My decision to begin treatment was such an easy one. I will do anything to get well. Trouble is, part of getting well very often means getting worse.
A Jarisch Herxheimer reaction (or “herxing” for short) is a temporary worsening of symptoms that often comes with treatment. They usually happen when you start a new drug or combination of drugs, and can last hours, days or even weeks. Having a herx reaction is both a good thing, in that it proves the treatment is working, and also a bad thing, in that your condition temporarily worsens. If you’re like me, nearly at the end of your rope, worsening dramatically would be a major blow, so like most patients I was full of trepidation when I took my first dose of medicine.
I’d had my boyfriend come over for the occasion, we were settled in on the couch, and I popped the first bunch of pills under his watchful eye. Two hours later, when my right sinus passage turned cold and numb, my lips and chin started to feel tingly/burny and I lost feeling in my feet, I knew it was starting. That first night, this was all that happened and I was thrilled.
I woke up the next morning back at my “Lyme-normal” status quo and happy to have a non-eventful herx experience under my belt. When I took my second dose of medicine with breakfast (at work), I wondered if that’d happen again. It didn’t. Instead, just a few hours later, I had a lot of brain fog. I experienced confusion doing the more complex tasks of my job, difficulty multitasking and just feeling pretty out of it. Thanks to a lot of lemon water, a dose of Alka Seltzer Gold and some solid calm breathing skills, that passed in just a couple of hours and I once again felt confident about my herx-handling skills.
That night, I took my third dose of meds (by myself) with dinner and went heavy into my detox routine. I drank lemon water, ate my giant salad for dinner, I spent an hour in an Epsom salt / baking soda bath, and I used chlorella, quercitin and burbur supplements before bed. I felt totally Lyme-normal crawling under the covers, figuring I’d kicked it. Until I woke up at 11pm with a pounding heart, shallow breath, tingling all over my body and a sense of a major adrenaline rush. I hopped out of bed only to realize I was also dizzy and that my eyes / head / base of skull and jaw were all aching badly. My vision was blurred. This was NOT good! This is why, whenever I’d asked anyone what it’s like to have a herxheimer reaction they say “you feel like you’re dying.” YUP. Dying.

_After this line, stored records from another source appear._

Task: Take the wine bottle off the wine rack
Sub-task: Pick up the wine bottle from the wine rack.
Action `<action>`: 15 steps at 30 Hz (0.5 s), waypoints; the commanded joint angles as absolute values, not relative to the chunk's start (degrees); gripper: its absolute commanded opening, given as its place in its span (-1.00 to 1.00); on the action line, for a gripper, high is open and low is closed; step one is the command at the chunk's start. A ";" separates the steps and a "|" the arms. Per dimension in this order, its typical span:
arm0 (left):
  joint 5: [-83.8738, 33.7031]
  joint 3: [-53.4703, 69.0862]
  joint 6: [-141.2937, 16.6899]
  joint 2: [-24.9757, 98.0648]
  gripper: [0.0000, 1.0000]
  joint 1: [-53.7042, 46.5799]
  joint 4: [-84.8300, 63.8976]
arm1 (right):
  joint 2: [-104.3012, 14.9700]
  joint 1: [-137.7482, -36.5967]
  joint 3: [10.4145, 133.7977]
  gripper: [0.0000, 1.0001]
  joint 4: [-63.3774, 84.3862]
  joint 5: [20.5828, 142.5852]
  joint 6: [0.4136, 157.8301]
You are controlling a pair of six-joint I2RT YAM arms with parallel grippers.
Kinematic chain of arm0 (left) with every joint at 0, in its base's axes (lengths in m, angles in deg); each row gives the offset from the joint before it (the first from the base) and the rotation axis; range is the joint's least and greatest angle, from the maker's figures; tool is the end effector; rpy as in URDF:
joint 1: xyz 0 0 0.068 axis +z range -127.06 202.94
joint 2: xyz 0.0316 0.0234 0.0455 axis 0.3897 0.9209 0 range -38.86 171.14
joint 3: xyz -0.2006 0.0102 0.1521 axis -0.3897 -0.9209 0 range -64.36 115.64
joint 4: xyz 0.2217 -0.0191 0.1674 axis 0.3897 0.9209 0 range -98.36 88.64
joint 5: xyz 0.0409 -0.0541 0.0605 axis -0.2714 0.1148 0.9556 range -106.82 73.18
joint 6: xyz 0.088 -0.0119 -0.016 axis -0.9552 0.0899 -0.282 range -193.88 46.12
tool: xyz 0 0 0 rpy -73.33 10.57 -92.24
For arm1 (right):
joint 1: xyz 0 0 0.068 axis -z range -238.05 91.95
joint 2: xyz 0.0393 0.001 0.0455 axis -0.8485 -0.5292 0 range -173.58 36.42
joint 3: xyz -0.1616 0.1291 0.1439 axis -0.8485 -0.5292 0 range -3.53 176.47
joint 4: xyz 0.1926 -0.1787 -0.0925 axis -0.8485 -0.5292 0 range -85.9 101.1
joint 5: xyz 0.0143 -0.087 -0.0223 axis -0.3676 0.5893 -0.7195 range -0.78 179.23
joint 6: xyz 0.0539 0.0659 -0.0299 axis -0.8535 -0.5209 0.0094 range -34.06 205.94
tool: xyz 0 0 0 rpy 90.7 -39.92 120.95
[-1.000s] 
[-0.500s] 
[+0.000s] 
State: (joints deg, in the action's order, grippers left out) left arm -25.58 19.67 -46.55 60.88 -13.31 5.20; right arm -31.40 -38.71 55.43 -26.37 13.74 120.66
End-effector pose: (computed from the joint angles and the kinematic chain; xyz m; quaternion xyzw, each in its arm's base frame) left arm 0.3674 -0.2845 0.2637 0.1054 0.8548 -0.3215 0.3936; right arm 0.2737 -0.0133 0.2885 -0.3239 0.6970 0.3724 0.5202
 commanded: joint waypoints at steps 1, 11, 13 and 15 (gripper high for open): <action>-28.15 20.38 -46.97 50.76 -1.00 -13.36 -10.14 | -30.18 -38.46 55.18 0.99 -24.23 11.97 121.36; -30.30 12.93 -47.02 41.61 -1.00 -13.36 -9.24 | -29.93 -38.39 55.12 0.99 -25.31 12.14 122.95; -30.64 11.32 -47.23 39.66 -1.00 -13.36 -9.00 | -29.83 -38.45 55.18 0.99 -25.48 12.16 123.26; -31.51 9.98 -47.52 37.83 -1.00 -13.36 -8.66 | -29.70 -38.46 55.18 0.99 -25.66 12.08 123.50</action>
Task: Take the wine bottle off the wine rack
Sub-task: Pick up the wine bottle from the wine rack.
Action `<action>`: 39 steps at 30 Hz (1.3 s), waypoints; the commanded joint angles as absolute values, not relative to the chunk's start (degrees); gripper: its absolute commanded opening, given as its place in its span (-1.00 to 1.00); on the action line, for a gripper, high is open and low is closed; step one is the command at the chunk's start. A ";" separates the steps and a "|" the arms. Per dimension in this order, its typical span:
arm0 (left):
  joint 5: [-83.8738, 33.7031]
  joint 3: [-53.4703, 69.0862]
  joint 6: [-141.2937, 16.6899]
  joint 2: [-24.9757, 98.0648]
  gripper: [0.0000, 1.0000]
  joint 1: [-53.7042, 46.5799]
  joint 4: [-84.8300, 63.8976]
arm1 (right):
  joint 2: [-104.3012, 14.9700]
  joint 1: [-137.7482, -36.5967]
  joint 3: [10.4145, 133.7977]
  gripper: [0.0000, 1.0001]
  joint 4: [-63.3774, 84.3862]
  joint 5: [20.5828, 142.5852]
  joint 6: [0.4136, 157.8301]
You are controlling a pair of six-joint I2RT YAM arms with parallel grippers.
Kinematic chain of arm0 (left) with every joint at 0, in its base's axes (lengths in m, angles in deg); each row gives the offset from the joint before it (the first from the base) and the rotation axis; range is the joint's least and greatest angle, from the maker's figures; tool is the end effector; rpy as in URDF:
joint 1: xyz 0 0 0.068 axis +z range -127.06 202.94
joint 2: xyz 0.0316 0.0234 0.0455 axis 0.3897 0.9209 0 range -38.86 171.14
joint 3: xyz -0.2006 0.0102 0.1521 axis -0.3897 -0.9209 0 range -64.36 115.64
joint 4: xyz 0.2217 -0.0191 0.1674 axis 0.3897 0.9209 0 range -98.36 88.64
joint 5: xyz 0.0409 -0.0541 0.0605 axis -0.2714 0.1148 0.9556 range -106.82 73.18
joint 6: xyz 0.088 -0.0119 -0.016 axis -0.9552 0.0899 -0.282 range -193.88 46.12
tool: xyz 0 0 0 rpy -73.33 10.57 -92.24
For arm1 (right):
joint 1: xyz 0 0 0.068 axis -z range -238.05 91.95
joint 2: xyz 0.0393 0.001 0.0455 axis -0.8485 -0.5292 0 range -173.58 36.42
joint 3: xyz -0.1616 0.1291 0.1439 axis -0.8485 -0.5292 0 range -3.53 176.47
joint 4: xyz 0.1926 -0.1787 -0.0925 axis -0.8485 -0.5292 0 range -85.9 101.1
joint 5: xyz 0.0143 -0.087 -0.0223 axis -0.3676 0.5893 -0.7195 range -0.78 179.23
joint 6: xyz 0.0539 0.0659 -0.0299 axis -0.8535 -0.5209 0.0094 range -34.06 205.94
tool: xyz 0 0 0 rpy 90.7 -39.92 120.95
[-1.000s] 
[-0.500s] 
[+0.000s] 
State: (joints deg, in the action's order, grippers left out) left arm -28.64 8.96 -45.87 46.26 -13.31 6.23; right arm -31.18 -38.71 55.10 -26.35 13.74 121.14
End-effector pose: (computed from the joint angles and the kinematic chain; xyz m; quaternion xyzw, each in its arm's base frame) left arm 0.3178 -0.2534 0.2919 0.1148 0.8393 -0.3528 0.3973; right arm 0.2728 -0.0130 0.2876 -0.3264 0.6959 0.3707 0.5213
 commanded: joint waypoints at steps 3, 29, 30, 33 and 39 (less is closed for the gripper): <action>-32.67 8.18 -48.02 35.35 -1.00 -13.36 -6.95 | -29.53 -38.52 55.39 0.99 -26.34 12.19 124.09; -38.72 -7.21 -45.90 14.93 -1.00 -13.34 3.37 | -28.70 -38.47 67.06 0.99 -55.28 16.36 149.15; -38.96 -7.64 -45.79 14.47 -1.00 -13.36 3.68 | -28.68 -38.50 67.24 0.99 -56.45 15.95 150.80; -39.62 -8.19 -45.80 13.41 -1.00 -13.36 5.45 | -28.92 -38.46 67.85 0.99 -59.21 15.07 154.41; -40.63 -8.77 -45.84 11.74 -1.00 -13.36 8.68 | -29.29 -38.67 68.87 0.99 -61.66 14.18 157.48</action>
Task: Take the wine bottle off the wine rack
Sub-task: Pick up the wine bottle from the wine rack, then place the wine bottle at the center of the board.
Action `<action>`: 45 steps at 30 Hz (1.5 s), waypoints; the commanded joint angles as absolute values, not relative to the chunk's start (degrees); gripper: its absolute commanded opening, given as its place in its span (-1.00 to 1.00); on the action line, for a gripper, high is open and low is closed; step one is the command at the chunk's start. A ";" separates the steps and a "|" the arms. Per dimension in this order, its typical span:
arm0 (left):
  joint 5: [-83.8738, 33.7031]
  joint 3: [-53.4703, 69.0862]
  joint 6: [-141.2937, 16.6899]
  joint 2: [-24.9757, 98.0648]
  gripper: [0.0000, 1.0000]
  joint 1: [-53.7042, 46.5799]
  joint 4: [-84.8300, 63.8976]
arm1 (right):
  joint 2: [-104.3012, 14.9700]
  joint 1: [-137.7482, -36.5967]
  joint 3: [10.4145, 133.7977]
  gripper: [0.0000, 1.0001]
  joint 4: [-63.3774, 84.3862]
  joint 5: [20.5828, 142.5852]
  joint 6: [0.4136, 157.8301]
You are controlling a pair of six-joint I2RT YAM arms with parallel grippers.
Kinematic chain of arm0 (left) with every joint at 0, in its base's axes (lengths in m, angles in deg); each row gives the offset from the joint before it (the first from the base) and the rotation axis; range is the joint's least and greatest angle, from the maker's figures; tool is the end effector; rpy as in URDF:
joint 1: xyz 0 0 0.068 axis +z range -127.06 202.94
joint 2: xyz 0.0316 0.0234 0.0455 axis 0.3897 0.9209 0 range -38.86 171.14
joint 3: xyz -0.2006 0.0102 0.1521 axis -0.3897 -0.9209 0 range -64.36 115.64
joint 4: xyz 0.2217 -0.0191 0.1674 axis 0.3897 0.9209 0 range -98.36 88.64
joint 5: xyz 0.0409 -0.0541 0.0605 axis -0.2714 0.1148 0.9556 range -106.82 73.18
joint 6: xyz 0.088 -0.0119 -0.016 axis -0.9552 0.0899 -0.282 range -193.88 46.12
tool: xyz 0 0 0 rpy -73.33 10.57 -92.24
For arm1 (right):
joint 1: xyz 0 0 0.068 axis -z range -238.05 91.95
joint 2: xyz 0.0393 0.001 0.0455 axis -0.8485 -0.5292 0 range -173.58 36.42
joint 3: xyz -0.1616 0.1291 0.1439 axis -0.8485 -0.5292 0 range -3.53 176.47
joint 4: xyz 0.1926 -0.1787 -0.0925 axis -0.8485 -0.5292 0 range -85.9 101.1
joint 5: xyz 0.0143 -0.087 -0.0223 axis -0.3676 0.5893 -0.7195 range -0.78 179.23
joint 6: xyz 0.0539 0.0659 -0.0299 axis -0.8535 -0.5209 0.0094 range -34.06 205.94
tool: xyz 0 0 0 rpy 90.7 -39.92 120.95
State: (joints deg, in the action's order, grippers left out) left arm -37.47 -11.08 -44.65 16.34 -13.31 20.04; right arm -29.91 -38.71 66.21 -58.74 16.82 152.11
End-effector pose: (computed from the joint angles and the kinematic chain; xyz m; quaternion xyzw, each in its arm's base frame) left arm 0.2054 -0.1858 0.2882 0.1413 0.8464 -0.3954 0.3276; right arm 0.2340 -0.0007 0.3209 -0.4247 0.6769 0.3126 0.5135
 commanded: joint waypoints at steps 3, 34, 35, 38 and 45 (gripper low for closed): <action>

I started drinking burbur by the dropper full every 10 minutes like my doctor said to do. I sat in bed with warm lemon water, and I practiced deep breathing. And I did this for hours. It is pretty impressive how fast the burbur starts to work, with each dose I did feel calmer. By 4am I was at least mentally calm and free of tingles. I was nursing a higher than average level of anxiety and a swiftly pounding heart, but was otherwise ok. It no longer felt emergent. I called and left a voicemail for my doctor letting her know what had happened and asking if she had any advice.
I managed to secure a couple hours of sleep at that point, which I’m so grateful for, and the universe did me a solid when my early morning meeting was canceled. I let myself wake up slow and stay sort of disoriented. I realized I was also extremely emotional, one of my classic Lyme symptoms (and one of my most embarrassing ones). The herx was still on, but at least a little less intense. I left my morning dose of medication at home and headed to work.
Luckily, my doctor called first thing after she got my message and provided a very solid voice of reason. “This is working, this is part of healing,” she told me. I know she’s right. And mercifully, she suggested we scale back on the most potent medication, cutting the dose in half in hopes the Lyme die off will happen a little more slowly, and those herx reactions will become more manageable.
I’m taking the rest of the day off of the big guns, and we’ll try again tomorrow. With medium sized guns. A coworker shared this song, and I think it’s pretty perfect. There’s still a lot of fight left in me.